Have Fun in Burma follows Adela, just out of high school, through her summer of self-discovery. No pizza binges and thoughtless beachside flings for this heroine, though. Rosalie Metro’s earnest young lead is up for more of a challenge, and her choices bring into relief the unconscious imperialism in even the best-intentioned travel. The result is a rare “finding yourself” travel story done right, gently relating the grit and discomfort of a truly expanding consciousness.

Inspired by her friendship with a Burmese political refugee who works in the cafeteria of her prestigious college prep school, Adela decides to spend her summer seeing the world. Armed with conviction and adolescent self-assurance, she signs up with Myanmar Volunteers United. For three months, she’s to teach English to the monks at a Buddhist monastery. Instead, she gets a series of lessons of her own, each set against the backdrop of the country’s Buddhist-Muslim conflict.

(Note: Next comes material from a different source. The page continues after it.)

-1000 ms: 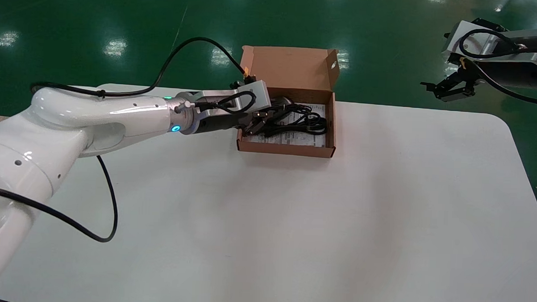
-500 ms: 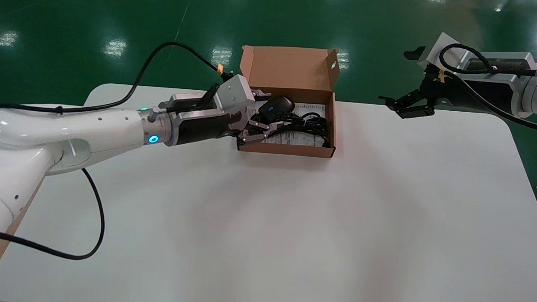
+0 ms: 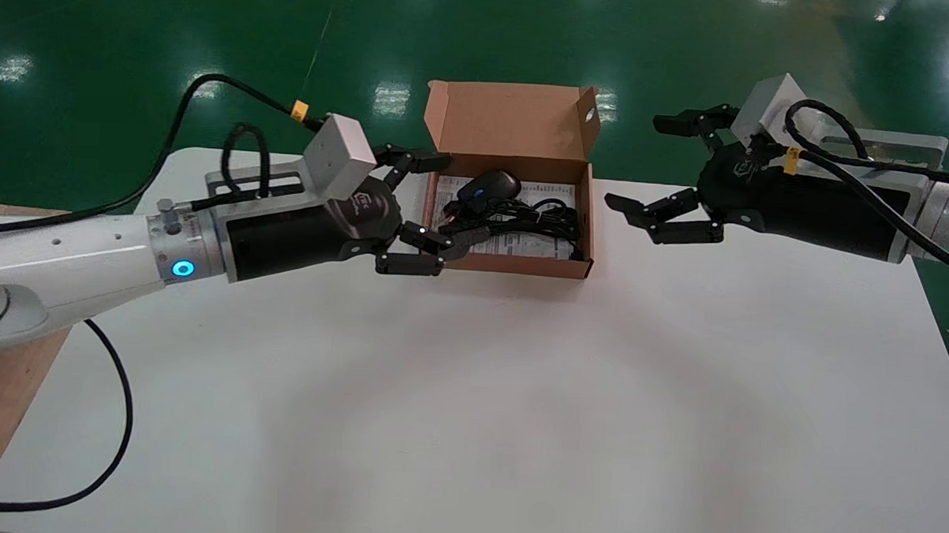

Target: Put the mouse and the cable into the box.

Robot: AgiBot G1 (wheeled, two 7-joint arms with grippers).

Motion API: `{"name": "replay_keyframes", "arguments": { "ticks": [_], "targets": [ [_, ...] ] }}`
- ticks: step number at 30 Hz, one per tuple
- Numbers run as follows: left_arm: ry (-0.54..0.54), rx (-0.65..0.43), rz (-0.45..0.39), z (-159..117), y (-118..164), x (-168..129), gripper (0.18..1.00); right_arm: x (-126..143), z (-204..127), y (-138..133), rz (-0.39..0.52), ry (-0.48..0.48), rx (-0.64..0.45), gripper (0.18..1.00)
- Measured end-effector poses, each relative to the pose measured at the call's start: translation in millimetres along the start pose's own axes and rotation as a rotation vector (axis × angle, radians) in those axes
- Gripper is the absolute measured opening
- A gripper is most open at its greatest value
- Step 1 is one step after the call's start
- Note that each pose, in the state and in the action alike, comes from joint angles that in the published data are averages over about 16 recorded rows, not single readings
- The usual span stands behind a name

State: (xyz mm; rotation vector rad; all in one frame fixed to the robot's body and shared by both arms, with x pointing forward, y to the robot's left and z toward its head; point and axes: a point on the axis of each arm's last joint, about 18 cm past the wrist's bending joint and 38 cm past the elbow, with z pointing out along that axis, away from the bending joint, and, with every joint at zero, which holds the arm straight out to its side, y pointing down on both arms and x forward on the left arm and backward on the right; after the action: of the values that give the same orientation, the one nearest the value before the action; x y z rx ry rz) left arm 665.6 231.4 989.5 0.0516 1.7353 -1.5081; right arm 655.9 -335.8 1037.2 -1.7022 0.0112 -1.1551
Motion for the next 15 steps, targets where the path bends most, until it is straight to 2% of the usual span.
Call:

Metro’s empathy for Adela’s shortcomings make the story potent. Sure, she may hope that her ex-boyfriend sees her selfie with one of the Burmese children, but Adela’s overriding motivation is to do the right thing. The right thing, however, is rarely as clear as the idealistic youth believes. Adela’s coming-of-age lessons are all about the muddiness of being “good” and the discomfiting discovery that, whether we like it or not, we all play a role in the imperialist history of our school books.

Consciousness-raising without moralizing, Have Fun in Burma prods readers toward self-examination while remaining the kind of story that you’d devour in a long bath. Recommended paired with your favorite spicy takeout and a schedule free of interruptions—both for hurtling through the pages and for pondering their contents.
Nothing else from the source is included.